# What the exercise asks
Return the data below exactly, but only from the line containing "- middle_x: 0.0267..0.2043" through the line containing "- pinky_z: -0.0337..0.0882", with both of those lines included.

# Provided material
────────────────

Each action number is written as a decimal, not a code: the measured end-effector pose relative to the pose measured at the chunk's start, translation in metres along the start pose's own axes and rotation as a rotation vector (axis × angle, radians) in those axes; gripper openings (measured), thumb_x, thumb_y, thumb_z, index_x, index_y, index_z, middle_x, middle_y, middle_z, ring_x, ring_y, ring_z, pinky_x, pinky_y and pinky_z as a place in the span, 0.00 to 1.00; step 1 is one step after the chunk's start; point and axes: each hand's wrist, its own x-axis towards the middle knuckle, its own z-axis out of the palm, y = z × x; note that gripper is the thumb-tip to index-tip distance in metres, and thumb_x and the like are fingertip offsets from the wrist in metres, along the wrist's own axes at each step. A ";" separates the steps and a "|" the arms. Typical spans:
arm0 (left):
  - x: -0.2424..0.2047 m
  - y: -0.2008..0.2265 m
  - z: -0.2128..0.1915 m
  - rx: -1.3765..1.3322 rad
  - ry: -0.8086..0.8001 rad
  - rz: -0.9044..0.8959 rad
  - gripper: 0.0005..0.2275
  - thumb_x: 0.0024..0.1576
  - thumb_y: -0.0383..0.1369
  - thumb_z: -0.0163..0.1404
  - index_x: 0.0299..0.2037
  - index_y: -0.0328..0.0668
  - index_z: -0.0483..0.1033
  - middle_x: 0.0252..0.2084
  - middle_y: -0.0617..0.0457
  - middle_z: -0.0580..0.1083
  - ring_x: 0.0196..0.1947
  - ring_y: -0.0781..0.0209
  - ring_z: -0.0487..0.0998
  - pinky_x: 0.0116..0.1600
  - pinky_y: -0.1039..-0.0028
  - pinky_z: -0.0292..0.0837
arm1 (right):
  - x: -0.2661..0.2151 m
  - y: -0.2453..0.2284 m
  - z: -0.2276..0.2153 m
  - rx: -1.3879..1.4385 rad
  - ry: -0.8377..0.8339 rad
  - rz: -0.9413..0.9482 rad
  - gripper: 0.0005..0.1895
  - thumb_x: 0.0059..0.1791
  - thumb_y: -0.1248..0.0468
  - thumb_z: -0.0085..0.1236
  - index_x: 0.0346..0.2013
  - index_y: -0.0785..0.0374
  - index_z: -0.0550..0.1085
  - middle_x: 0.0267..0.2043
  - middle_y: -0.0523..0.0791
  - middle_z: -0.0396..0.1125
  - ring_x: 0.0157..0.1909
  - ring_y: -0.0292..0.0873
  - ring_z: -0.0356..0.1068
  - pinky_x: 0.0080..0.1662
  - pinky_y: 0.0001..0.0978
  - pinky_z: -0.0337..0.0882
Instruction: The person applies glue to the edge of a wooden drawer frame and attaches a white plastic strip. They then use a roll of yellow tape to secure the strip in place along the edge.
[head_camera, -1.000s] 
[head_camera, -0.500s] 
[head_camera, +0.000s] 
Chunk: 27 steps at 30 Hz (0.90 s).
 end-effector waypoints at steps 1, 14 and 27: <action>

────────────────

# Written answer
  - middle_x: 0.0267..0.2043
  - middle_y: -0.0523..0.0791
  - middle_z: -0.0396..0.1125
  - ring_x: 0.0157..0.1909
  - ring_y: -0.0292..0.0873
  - ring_z: -0.0356..0.1068
  - pinky_x: 0.0080..0.1662
  - pinky_y: 0.0001..0.0978
  - pinky_z: -0.0337..0.0882

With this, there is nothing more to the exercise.